In today’s world where most businesses and households run on credit, having strong credit worthiness is more than important. A high credit score builds up your financial power, making you eligible for financial services and loans. Nationwide consumer reporting agencies, such as Equifax, TransUnion and Experian, look at your credit reports to calculate your credit score, which is a representation of your credit worthiness. However, the real question occurring in everyone’s mind is whether your FICO score is important enough to be worth all the drama. Many find it hard to be vigilant of their financial position and their credit score at all times, especially when a tiny mistake can make the score plunge. In such a situation, they wonder if they should even be making an effort to maintain a high FICO score. Benefits of a High Credit Score In order to analyze what makes the FICO score so important, it is essential to first see what benefits a high score can bring to you. Credit experts often state that a good credit is a consumer’s superpower. It is with this financial strength that you can get what you want the way you want it. Here are a few examples of how you can benefit if you have a good credit score.
- New Loan
Each time you apply for a new loan, the lender will try to access your credit history and see whether you will be able to honor your promise of paying back the amount you are borrowing. A high FICO score means that in the past you have always paid back the money owed on time and are very unlikely to default on a payment. A good score will encourage the lender to approve your new loan.
- Interest Rate
With every loan come some strings attached. Interest rates are one of the things that come across as a cost of borrowing money. People with a good credit history are perceived as ‘safe bets’ whereas people who have a bad credit score are seen as ‘risky’. As a result, lenders charge a higher interest rate to those people who are a risky investment and have a bad credit score.

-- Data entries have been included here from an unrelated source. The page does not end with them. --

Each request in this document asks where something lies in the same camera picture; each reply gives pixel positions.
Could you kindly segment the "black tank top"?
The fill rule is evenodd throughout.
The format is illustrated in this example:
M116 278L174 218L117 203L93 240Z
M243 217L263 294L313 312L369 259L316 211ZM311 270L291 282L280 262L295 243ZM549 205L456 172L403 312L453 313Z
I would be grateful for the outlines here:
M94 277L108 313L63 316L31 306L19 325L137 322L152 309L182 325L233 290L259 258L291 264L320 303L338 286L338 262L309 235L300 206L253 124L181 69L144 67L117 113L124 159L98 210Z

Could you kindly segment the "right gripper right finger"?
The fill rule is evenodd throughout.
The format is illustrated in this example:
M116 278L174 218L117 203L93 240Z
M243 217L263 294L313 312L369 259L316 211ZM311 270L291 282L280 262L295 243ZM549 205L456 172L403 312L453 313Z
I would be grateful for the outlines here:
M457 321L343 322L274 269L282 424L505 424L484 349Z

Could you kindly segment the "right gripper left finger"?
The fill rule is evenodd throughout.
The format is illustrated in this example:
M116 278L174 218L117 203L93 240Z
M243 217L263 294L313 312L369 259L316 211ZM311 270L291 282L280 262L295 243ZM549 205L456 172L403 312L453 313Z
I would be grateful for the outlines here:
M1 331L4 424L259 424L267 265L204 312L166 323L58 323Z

Many employers run an in-depth background check on their prospective employees. One of the factors that are thoroughly checked is financial standing. Many employers treat credit history as a parameter of judging an employee’s sense of responsibility and conscientiousness. Nobody wants to hire someone who is deep in debt or cannot take care of himself financially.
When you go out to rent a house or apartment, you are in fact entering into a contract in which you promise to pay the landlord for using his property. The landlord determines his decision of whether to rent out to you based on your credit score.
Insurance companies also look at your FICO score while they are reviewing your application. This is especially true for car or homeowner’s insurance. Therefore, maintaining a high FICO score can help you land a better deal in most related cases.